Are you pricing appropriately?
We recently had a friend mention to us that their dog had been to the vet for an eye problem and had lots of tests done. After two visits the vet suggested they may like to see a specialist just to confirm that there was nothing more serious going on and that the cataract wasn’t causing the problem (uveitis). Our friend was surprised that the specialist seemed to take a lot of time checking over the eye and doing things but somehow the invoice seemed cheap and they may not have done all the special tests that their vet did on the eye.
They showed us the two invoices to see what we thought (we have slightly altered the fees by less than 5% and changed the name of the fee to something similar to keep this strictly confidential).
General vet:
- Consult $80
- Sedate dog including i/v catheter placement $185
- Flourescein staining $50
- Local anaesthetic for eye $50
- Tonometry (Eye pressure measurement) $70
TOTAL $435
Specialist:
- Consult $200
- Sedate dog $130
Total $330
You can see how missing fees off an invoice can seriously undervalue the work done as speaking to them it seems the specialist did at least ‘put in some orange stain, some other drops and use a couple of little machines on the eye’….
This can easily happen – the vet in the consult room is focused on the patient and not on the billing. This is why we strongly encourage templated invoices for all your common conditions, and when these are made be very careful that everything is included in template. For example the above may also have needed to have a Schirmer tear test, so that should be on the template and the vet have the option of deleting it rather than having to remember to add it on.
Make it easy for invoices to be done up quickly, but also make sure that everything is included and items have to be selected to be deleted off!
Note also that in the above example the very easy to compare price of ‘Consult’ is $200 at the specialist and only $80 at the general vet, yet the whole invoice is significantly higher at the general vet. So consumers would have the perception that the specialist is more expensive.

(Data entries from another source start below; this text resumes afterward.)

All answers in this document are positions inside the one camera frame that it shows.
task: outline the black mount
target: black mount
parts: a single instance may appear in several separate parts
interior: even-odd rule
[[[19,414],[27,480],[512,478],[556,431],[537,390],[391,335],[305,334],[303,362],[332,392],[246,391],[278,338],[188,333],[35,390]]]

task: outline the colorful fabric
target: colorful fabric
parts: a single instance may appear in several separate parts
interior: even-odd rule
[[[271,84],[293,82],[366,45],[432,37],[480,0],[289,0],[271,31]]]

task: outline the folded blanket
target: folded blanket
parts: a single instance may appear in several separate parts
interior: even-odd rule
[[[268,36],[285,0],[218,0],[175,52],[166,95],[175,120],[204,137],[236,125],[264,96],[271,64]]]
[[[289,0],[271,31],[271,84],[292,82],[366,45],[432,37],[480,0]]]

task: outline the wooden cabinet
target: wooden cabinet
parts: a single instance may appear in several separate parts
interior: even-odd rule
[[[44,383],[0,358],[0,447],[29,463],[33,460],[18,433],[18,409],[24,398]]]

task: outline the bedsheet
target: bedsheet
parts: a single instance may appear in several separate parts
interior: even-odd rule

This example clearly shows how increasing list prices does not necessarily mean that you are charging enough – it is the total of the invoice that matters. This is why these days you may have noticed (if you were awake in our workshops) that we are benchmarking prices on total invoice values as well as list prices – for example if an invoice contains a consult fee, on average what is the total of that invoice. Incidentally, for those of you who are curious, the average total of an invoice containing a consult fee is $275. And you can see how looking at it this way would quickly identify a problem in a practice that is forgetting to charge for things during consults.